Dikatakan Ninik bahwa hakim tidak cukup hanya mempertimbangkan tuntutan dan dakwaan yang dibuat oleh Jaksa sebagaimana kasus-kasus tindak pidana pada umumnya, melainkan hakim itu wajib menggali potensi kekerasan berbasis gender yang menjadi sebab peristiwa pidana itu terjadi. Hal tersebut telah termaktub pada pertimbangan Perma tersebut.
“Kewajiban negara untuk memastikan bahwa perempuan memiliki akses terhadap keadilan dan bebas dari diskriminasi dalam sistem peradilan” imbuhnya.

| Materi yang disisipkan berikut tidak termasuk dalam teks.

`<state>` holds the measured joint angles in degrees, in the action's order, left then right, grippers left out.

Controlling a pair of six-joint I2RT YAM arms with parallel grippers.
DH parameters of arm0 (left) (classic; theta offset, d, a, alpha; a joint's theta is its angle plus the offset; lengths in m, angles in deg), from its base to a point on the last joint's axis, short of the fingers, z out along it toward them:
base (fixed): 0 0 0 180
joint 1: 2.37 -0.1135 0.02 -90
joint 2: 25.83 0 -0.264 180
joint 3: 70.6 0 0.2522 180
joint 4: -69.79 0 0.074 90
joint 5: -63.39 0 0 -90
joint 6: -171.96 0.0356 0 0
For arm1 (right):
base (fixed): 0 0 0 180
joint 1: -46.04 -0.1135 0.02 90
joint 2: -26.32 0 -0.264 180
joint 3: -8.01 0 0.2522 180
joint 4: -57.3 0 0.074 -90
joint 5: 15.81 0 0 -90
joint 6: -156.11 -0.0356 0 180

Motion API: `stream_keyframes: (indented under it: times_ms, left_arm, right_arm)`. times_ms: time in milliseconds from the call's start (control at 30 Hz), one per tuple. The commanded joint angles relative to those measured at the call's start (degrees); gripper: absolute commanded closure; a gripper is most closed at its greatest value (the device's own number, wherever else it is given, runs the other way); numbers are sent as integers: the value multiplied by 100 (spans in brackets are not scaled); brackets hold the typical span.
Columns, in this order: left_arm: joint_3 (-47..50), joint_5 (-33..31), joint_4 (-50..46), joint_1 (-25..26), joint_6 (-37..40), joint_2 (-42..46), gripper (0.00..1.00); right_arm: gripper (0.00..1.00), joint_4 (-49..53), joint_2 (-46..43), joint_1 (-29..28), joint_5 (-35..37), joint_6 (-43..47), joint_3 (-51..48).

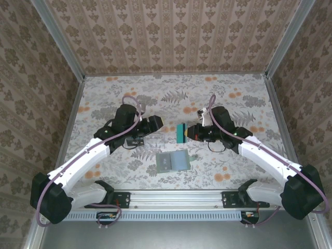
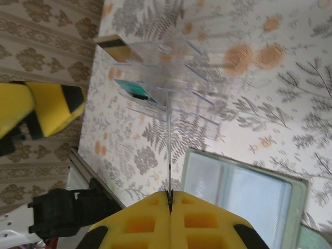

Pada kasus Baiq jika dikaitkan dengan Pasal 1 angka 9 Perma no 3 Tahun 2017 adalah bentuk “relasi kuasa yang bersifat hierarkis,” dan merugikan pihak –dalam hal ini Baiq yang “berada dalami posisi lebih rendah”.
Mengungkap adanya relasi kuasa pada kasus kekersan seksual, diketahui sebagai kasus yang paling sulit diungkap, terutama karena Posisi dan Kondisi pelaku dengan korban, karena dipicu faktor lokus, tempus saat kejadian.
Pada kasus Baiq, posisi pelaku adalah atasan korban, maka dalam segala situasi Korban dikondisikan sebagai pihak yang tidak ada pilihan lain harus mengikuti perintahnya.
Saksi korban adalah orang yang tidak memiliki kebebasan untuk melawan kehendak atasannya. Aparat penegak hukum dalam hal ini mulai dari Kepolisian yang melakukan lidik dan sidik, penuntutan yang dilakukan oleh Jaksa dan Hakim yang megadili perkara telah gagal menggali keberanian saksi korban dalam mengungkap kasus yang sulit terungkap ini.